* AIM OF THE TASK
Please report each line in the material below that includes "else".

* STORED DATA
+++

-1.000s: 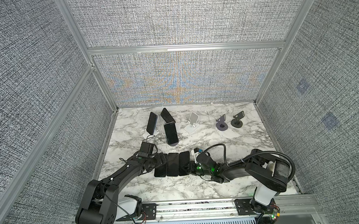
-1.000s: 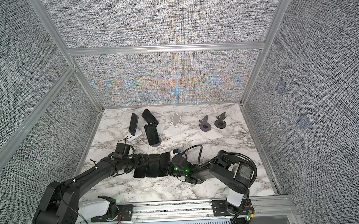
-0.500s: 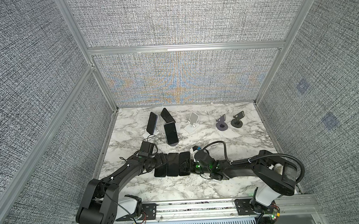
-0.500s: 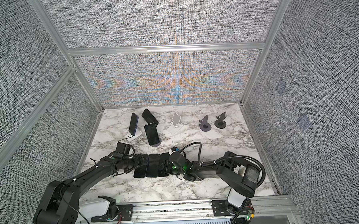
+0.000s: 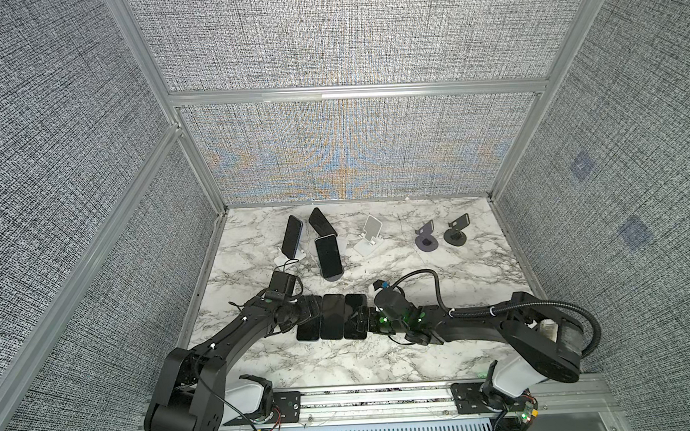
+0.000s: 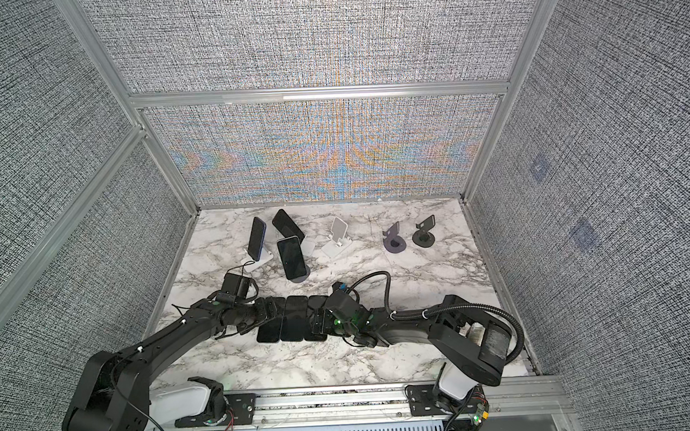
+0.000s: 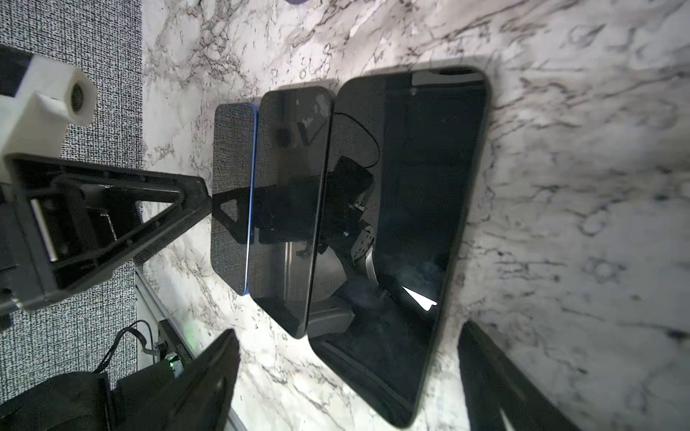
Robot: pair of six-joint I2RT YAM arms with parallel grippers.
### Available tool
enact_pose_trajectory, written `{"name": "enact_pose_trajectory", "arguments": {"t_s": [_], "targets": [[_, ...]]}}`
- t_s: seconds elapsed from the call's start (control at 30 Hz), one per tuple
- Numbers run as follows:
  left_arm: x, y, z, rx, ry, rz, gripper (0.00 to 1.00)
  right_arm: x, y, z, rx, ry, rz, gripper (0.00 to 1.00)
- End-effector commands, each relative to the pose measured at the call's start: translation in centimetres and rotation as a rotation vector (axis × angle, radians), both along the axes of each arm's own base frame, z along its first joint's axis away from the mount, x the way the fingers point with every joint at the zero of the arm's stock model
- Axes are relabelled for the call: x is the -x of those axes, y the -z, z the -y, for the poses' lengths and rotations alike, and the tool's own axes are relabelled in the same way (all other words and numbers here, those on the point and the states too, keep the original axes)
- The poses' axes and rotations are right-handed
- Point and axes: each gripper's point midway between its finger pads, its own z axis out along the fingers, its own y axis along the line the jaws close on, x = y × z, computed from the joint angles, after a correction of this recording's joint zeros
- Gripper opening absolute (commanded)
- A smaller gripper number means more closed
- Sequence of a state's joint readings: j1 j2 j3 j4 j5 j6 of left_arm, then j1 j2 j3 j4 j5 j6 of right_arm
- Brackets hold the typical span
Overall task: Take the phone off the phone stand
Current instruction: 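Push the third phone against the row with the right gripper while the left braces, then raise the left gripper toward the stands while the right gripper draws back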
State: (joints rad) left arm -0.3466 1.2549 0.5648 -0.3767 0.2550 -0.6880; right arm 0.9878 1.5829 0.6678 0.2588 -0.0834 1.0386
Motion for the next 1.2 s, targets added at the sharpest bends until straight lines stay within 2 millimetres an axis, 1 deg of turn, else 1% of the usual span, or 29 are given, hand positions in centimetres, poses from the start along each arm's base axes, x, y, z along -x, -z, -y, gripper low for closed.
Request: {"name": "enact_pose_trajectory", "arguments": {"t_s": [0.0,0.1,0.17,0.37,0.53,0.67,0.77,0.83,0.97,1.03,1.1,1.17], "targets": [[0.1,-0.2,0.1,0.002,0.018,-0.005,0.88,0.2,1.0,0.9,0.060,0.003,-0.015,0.83],[0.0,-0.8,0.0,-0.008,0.024,0.007,0.89,0.1,0.7,0.8,0.062,-0.002,-0.009,0.83],[0.0,-1.3,-0.1,-0.019,0.031,0.016,0.89,0.1,0.6,1.1,0.072,-0.004,-0.003,0.83],[-0.7,-4.2,0.0,-0.028,0.075,0.083,0.91,-0.2,-0.4,2.2,0.087,-0.013,0.006,0.85],[-2.2,-6.9,0.0,-0.046,0.090,0.153,0.91,-0.5,-1.4,3.3,0.115,-0.033,0.039,0.87],[-4.2,-9.1,-0.4,-0.093,0.078,0.224,0.91,-0.9,-2.1,4.2,0.128,-0.027,0.059,0.87],[-5.9,-10.3,-0.2,-0.099,0.057,0.270,0.89,-1.2,-2.3,4.9,0.135,-0.021,0.068,0.87],[-7.3,-11.2,0.3,-0.085,0.053,0.319,0.89,-1.2,-2.5,5.2,0.132,-0.020,0.070,0.87],[-10.4,-13.4,2.0,-0.048,0.114,0.457,0.90,-1.2,-3.0,5.7,0.117,-0.029,0.070,0.87],[-11.8,-14.3,2.4,-0.054,0.125,0.512,0.89,-1.0,-3.0,6.2,0.121,-0.032,0.058,0.87],[-12.8,-14.9,2.6,-0.069,0.134,0.524,0.89,-0.9,-3.0,6.7,0.127,-0.028,0.054,0.87],[-13.6,-15.0,2.8,-0.079,0.134,0.503,0.90,-1.0,-2.9,7.3,0.130,-0.014,0.055,0.87]]}}
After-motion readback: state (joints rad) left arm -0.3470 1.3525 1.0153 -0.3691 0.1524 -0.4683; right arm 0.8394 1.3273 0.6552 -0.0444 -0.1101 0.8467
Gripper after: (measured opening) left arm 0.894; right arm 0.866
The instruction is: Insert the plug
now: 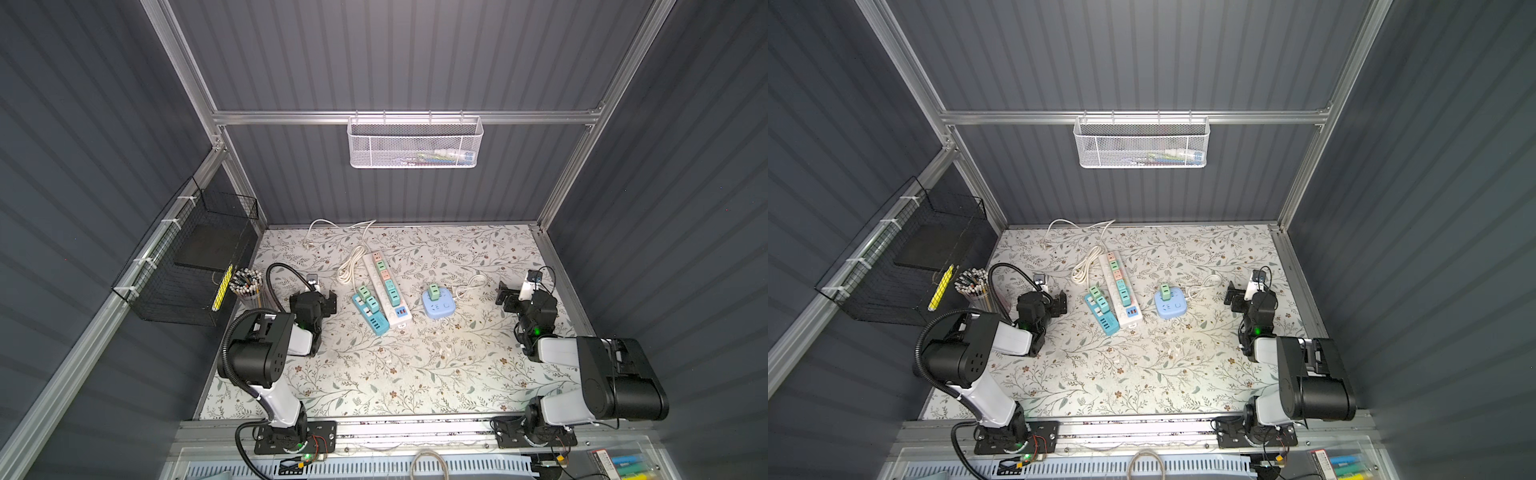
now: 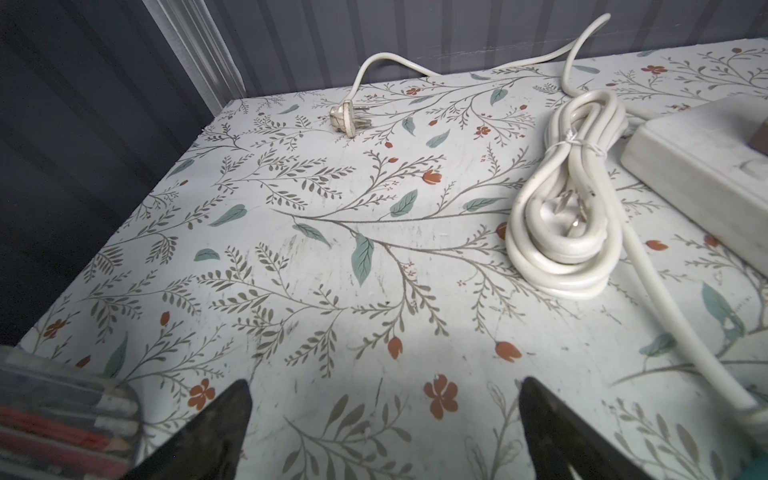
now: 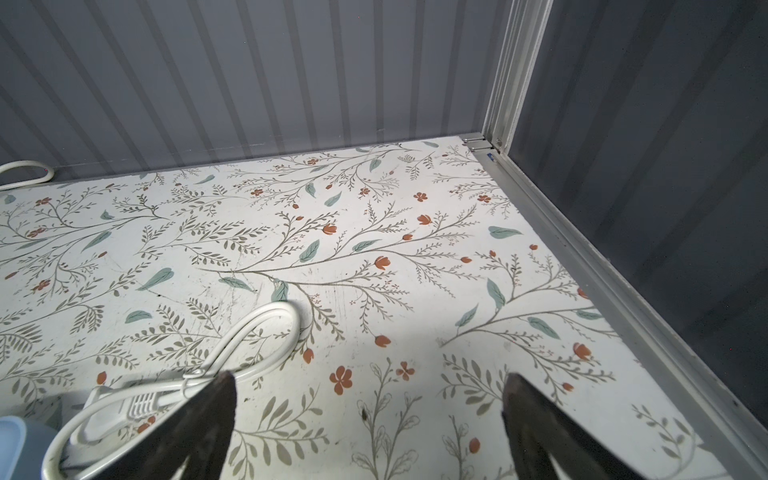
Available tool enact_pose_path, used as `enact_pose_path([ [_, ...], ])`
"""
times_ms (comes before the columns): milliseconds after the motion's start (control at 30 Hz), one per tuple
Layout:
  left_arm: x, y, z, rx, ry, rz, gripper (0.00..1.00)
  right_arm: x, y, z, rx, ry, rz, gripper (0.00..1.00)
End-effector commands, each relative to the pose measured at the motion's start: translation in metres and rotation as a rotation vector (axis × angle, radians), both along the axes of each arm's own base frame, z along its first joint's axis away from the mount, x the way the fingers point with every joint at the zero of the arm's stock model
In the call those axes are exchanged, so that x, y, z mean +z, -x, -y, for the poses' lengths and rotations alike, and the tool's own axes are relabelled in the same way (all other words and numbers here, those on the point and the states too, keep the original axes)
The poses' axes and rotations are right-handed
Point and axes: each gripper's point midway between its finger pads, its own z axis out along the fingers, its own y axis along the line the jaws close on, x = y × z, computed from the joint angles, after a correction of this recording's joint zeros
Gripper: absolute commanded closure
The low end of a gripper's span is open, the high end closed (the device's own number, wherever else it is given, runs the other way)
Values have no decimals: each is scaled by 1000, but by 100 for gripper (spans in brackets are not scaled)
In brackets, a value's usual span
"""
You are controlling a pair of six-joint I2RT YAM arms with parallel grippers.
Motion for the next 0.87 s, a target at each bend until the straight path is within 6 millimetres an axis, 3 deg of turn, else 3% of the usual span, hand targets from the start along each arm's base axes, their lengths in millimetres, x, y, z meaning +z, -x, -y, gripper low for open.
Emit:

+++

* RESPONSE
Motion for the next 1.2 s, targets added at the sharpest bends until straight lines stay within 2 millimetres an axis, 1 deg of turn, else 1% of the usual span, or 29 are given, hand positions in centimetres, poses from the start along each arm's base axes, x, y, z along -x, -z, -y, gripper low for closed.
The low end of a gripper's span is open, the high end closed (the device's own number, wherever else it is given, runs the other way)
Motion for the next 0.87 s, a target at each bend until the straight path is within 6 millimetres an axis, 3 deg of turn, else 3% of the usual span, hand targets from the start along each arm's base axes, their lengths in millimetres, x, y, z meaning +z, -x, -y, gripper low for open.

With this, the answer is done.